Zu diesem Zweck greift der Bundesgerichtshof in seiner Entscheidung sodann auf die in den strafprozessualen Verwendungsbeschränkungen verkörperten Wertungen zurück, die insoweit als verfassungsrechtliche Schutzmechanismen für die Beweisverwertung dienen.
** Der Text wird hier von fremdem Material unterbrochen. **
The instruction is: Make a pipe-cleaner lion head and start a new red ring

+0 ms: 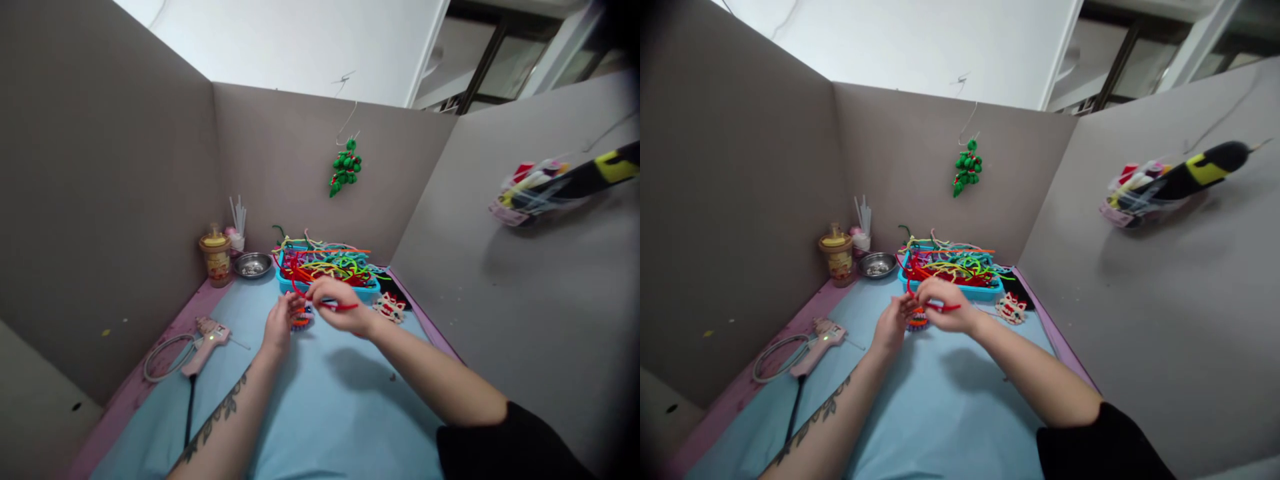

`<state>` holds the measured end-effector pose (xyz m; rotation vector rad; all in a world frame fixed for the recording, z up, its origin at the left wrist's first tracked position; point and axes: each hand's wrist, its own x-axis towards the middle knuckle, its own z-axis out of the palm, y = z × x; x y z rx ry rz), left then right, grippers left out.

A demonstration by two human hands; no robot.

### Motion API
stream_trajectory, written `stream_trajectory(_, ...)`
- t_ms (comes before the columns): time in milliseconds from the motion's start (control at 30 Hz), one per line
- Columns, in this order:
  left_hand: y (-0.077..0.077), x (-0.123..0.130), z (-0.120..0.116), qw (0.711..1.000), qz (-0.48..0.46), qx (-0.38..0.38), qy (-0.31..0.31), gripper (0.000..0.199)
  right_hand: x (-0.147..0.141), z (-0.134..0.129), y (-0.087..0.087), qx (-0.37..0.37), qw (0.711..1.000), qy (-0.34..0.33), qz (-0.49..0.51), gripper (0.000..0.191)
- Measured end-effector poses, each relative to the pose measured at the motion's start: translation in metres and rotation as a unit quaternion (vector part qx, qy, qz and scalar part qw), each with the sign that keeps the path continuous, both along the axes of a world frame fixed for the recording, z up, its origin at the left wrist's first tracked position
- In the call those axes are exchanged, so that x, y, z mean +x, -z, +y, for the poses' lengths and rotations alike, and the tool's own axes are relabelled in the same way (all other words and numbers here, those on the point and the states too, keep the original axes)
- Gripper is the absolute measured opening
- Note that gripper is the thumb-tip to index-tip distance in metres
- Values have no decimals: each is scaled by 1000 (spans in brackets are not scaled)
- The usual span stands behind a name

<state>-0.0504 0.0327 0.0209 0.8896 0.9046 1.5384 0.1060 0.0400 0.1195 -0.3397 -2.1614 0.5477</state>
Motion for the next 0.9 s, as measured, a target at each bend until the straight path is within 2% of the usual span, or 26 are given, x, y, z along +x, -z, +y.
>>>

Demnach dürfen aufgrund der Bedeutung der französischen Ermittlungsmaßnahmen in Anlehnung an die Verwendungsschranke mit dem höchsten Schutzniveau – § 100e Abs. 6 Nr. 1 StPO22– derart erlangte Daten zur Überführung solcher besonders schwerer Straftaten verwendet werden, für deren Aufklärung die eingriffsintensivsten Ermittlungsmaßnahmen des deutschen Strafverfahrensrechts – namentlich eine Online-Durchsuchung gem. § 100b StPO oder eine akustische Wohnraumüberwachung gem. § 100c StPO – hätten angeordnet können.23


Die im vorliegenden Fall in Rede stehenden Verbrechen erfüllen die Voraussetzungen für eine Beweisverwertung nach dieser gebotenen strikten Verhältnismäßigkeitsprüfung. Die Vorwürfe wiegen auch im Einzelfall schwer, da es jeweils um den Handel mit Betäubungsmitteln im Kilogrammbereich geht und die Erforschung des Sachverhalts ohne dieses Beweismittel nicht möglich wäre.
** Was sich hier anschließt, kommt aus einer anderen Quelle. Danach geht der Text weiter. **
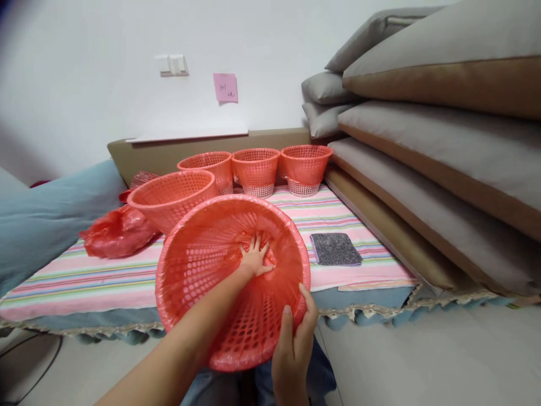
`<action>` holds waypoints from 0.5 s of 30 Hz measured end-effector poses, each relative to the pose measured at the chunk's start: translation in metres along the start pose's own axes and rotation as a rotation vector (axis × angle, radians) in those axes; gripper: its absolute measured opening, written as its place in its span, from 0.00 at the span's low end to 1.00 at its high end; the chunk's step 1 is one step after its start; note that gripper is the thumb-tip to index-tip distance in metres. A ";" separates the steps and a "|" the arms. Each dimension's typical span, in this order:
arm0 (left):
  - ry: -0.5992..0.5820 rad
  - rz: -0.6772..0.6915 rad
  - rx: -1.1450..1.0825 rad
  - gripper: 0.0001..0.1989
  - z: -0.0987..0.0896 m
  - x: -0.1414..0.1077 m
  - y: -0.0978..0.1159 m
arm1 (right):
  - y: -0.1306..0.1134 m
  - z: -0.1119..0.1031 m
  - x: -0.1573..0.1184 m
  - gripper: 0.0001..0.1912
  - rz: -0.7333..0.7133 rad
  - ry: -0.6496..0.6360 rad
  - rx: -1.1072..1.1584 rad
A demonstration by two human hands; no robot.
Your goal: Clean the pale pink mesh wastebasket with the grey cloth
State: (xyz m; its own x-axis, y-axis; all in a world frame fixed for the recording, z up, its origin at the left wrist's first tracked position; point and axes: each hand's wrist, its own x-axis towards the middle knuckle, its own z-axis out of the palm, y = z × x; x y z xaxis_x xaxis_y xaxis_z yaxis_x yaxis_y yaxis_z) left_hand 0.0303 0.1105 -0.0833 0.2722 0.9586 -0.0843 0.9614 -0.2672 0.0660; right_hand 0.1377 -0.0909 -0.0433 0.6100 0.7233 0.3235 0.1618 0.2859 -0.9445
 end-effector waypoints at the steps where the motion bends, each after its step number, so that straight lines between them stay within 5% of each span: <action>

Weiter betont der Bundegerichtshof, es wäre unter verfassungsrechtlichen Aspekten gerade nicht geboten, dass das deutsche Strafprozessrecht eine entsprechende Ermittlungsmaßnahme vorsieht. Die bloße Nichteinhaltung deutschen Rechts bei einer ausländischen Ermittlungsmaßnahme kann nicht per se ein unselbstständiges Beweisverwertungsverbot begründen.24 Die Einhaltung rechtstaatlicher Mindeststandards wird in solchen Fällen – wie vorstehend ausgeführt – insbesondere durch eine strikte Verhältnismäßigkeitsprüfung unter (entsprechender) Anwendung besonderer nationaler Verwendungsvorbehalte gewährleistet.25

3.4 Kein Verstoß gegen Vorgaben der Europäischen Menschenrechtskonvention (EMRK)
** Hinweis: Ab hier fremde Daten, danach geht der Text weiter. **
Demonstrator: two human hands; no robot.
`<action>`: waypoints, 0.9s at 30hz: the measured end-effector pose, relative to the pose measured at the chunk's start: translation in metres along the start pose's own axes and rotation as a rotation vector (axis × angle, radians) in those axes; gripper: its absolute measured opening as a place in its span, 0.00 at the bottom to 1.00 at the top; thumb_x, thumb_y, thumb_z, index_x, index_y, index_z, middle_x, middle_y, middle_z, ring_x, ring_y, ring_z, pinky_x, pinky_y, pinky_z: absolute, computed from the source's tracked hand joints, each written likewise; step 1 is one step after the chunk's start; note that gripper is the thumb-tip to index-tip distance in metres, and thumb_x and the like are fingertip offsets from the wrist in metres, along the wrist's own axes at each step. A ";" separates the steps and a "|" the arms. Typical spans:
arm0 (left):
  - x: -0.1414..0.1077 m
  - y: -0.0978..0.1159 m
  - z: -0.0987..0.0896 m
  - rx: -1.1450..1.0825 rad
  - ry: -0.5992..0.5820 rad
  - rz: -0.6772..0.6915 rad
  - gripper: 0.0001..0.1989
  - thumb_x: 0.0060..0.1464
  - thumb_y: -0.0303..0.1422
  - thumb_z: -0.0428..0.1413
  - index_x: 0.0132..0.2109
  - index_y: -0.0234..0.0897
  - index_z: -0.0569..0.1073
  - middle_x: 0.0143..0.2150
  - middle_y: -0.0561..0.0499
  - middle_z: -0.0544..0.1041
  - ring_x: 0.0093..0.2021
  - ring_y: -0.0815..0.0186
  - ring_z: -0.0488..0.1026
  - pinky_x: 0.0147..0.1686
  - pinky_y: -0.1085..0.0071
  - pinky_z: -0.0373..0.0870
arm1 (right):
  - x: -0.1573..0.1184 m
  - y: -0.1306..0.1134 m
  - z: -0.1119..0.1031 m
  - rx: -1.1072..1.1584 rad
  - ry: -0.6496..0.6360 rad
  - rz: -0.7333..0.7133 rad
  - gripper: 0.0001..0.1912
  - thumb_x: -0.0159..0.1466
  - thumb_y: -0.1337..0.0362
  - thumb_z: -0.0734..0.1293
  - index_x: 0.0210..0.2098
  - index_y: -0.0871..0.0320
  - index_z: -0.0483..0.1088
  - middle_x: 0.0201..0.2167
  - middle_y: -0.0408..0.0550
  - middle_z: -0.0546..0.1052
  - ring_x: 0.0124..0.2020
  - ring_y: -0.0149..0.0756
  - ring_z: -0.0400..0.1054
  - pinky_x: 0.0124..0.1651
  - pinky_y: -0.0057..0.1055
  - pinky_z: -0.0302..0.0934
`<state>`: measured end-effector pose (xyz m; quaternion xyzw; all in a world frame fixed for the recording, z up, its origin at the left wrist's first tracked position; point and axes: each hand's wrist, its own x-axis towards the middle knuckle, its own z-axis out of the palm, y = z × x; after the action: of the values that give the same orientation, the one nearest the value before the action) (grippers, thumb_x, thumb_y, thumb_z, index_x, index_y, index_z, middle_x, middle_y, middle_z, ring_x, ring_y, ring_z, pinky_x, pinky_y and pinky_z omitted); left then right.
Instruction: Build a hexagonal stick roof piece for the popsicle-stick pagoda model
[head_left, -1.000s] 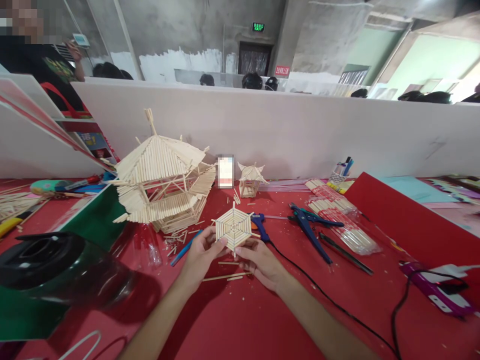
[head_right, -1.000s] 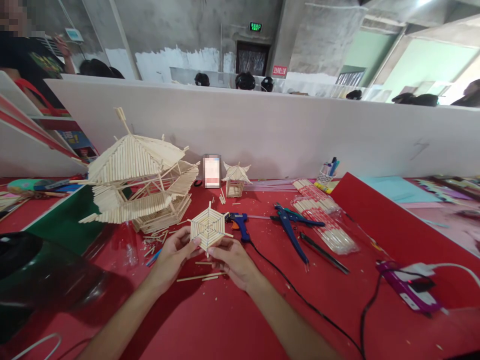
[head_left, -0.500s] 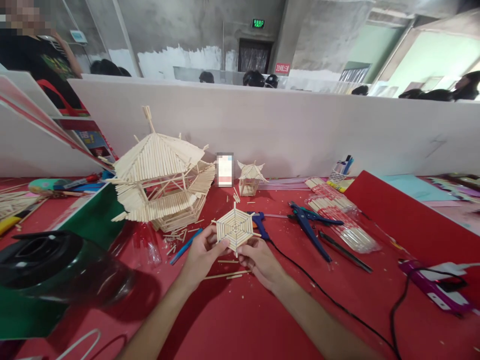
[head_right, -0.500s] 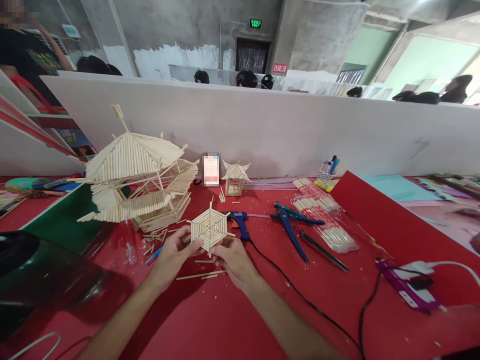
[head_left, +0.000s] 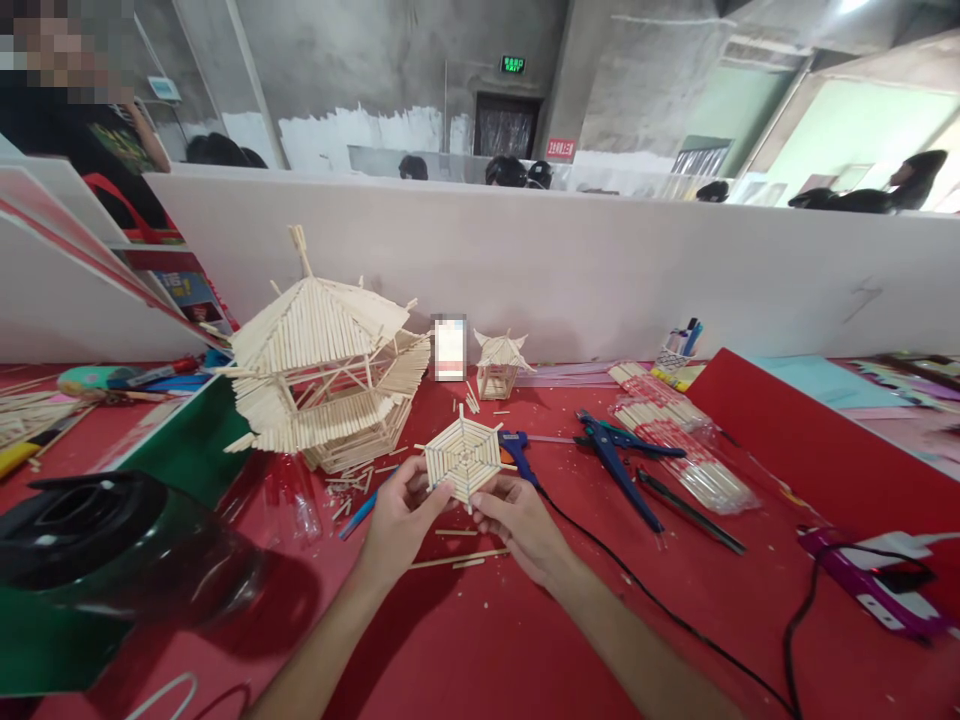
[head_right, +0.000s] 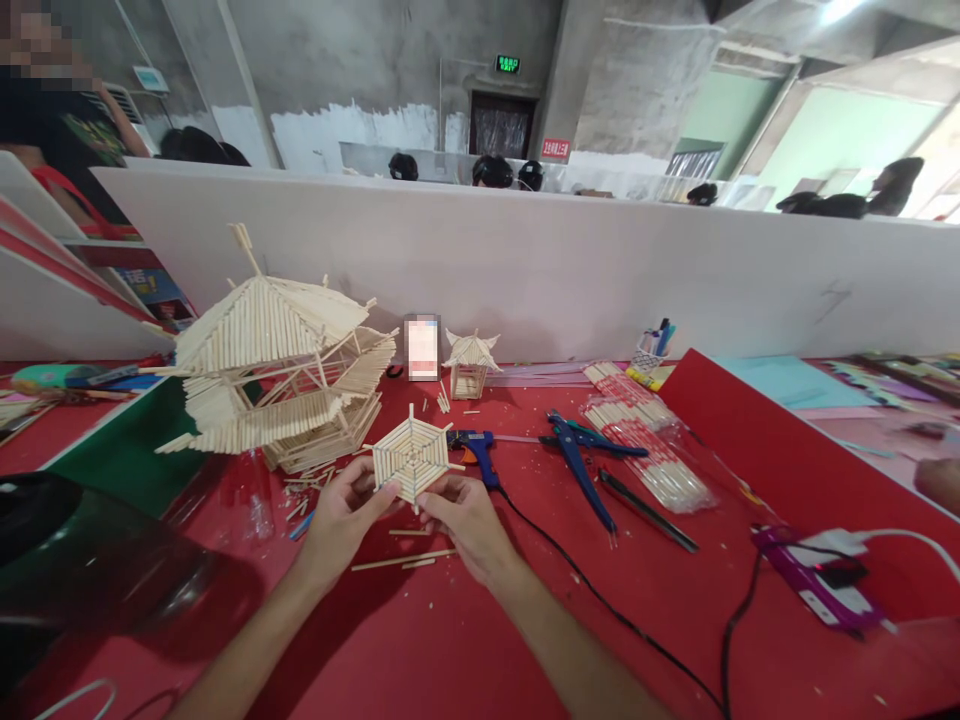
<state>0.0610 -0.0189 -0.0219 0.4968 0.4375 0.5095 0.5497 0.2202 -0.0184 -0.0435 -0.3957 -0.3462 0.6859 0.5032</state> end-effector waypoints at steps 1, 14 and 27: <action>0.000 0.001 0.000 0.002 -0.005 0.006 0.18 0.47 0.42 0.65 0.41 0.36 0.72 0.40 0.48 0.81 0.40 0.61 0.78 0.40 0.68 0.78 | 0.000 -0.002 -0.001 0.018 -0.029 0.025 0.12 0.45 0.62 0.78 0.23 0.61 0.74 0.20 0.42 0.75 0.21 0.25 0.65 0.25 0.22 0.60; -0.002 0.001 0.001 0.081 -0.033 0.100 0.13 0.52 0.38 0.62 0.42 0.37 0.73 0.41 0.47 0.81 0.41 0.61 0.77 0.43 0.68 0.74 | 0.001 -0.003 -0.003 0.004 -0.014 0.020 0.09 0.43 0.66 0.76 0.19 0.60 0.73 0.19 0.41 0.73 0.19 0.24 0.62 0.23 0.22 0.57; -0.004 -0.004 0.005 0.097 0.035 0.115 0.11 0.55 0.38 0.61 0.43 0.38 0.73 0.43 0.48 0.80 0.44 0.61 0.77 0.44 0.69 0.74 | 0.006 0.008 0.005 -0.032 0.100 -0.093 0.05 0.46 0.65 0.71 0.22 0.61 0.73 0.19 0.41 0.72 0.19 0.27 0.62 0.22 0.24 0.57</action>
<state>0.0663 -0.0230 -0.0250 0.5381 0.4419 0.5272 0.4871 0.2115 -0.0148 -0.0493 -0.4209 -0.3498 0.6355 0.5446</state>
Schließlich führt der Bundesgerichtshof aus, dass die Verwertung der EncroChat-Daten auch mit den Regelungen der EMRK vereinbar ist. Insbesondere sind zu einem Beweisverwertungsverbot führende Verstöße gegen Art. 8 EMRK (Recht auf Achtung des Privat- und Familienlebens) sowie Art. 10 EMRK (Freiheit der Meinungsäußerung) bei einer durch einen Richter angeordneten Maßnahme bezüglich der gegenständlichen schweren Straftaten nicht festzustellen.26

 

4 Resümee


Die Entscheidung des Bundesgerichtshofes ist absolut zu begrüßen und in ihren Formulierungen erfreulich deutlich. Es wäre aber wohl auch kaum dem „Bürger von der Straße“ zu vermitteln, wenn derartige Daten, welche sich nahezu ausschließlich auf schwerste Straftaten beziehen, und die geeignet sind, diese unmittelbar zu beweisen, nicht seitens der Ermittlungsbehörden verwertet werden dürften. Ferner muss es diesen möglich sein, bezüglich technischer Aufrüstungsmaßnahmen krimineller Organisationen reagieren zu können. Denn insbesondere dieser Ermittlungskomplex hat wieder einmal nachhaltig verdeutlicht, wie umfassend die Beteiligten bereits technische Neuerungen genutzt und wie wenig sie ihr Handeln an Landesgrenzen ausgerichtet haben. Die Bekämpfung derartiger krimineller Netzwerke setzt daher entschlossenes Vorgehen der Ermittlungsbehörden, einen steten überregionalen bzw. internationalen Austausch der jeweiligen Erkenntnisse und die Koordinierung der Ermittlungshandlungen voraus. Von der Bereitschaft zu überobligatorischem Einsatz ganz zu schweigen. All dies haben die beteiligten Behörden in beeindruckendem Maße bezüglich des „Encrochat-Komplexes“ umgesetzt und so sicherlich einige Wirkungstreffer im Bereich des internationalen Betäubungsmittelhandels landen können. Die dabei eingeübten Handlungsroutinen dürften sich auch in naher Zukunft bei der Auswertung der erlangten Daten aus den mit Encrochat vergleichbaren Krypto-Netzwerken „SkyECC“27 und „ANOM“28 als nützlich erweisen. Angesichts dieses wegweisenden Beschlusses des Bundesgerichtshofes dürften der Verwertbarkeit auch dieser Daten in deutschen Strafprozessen keine Bedenken entgegenstehen.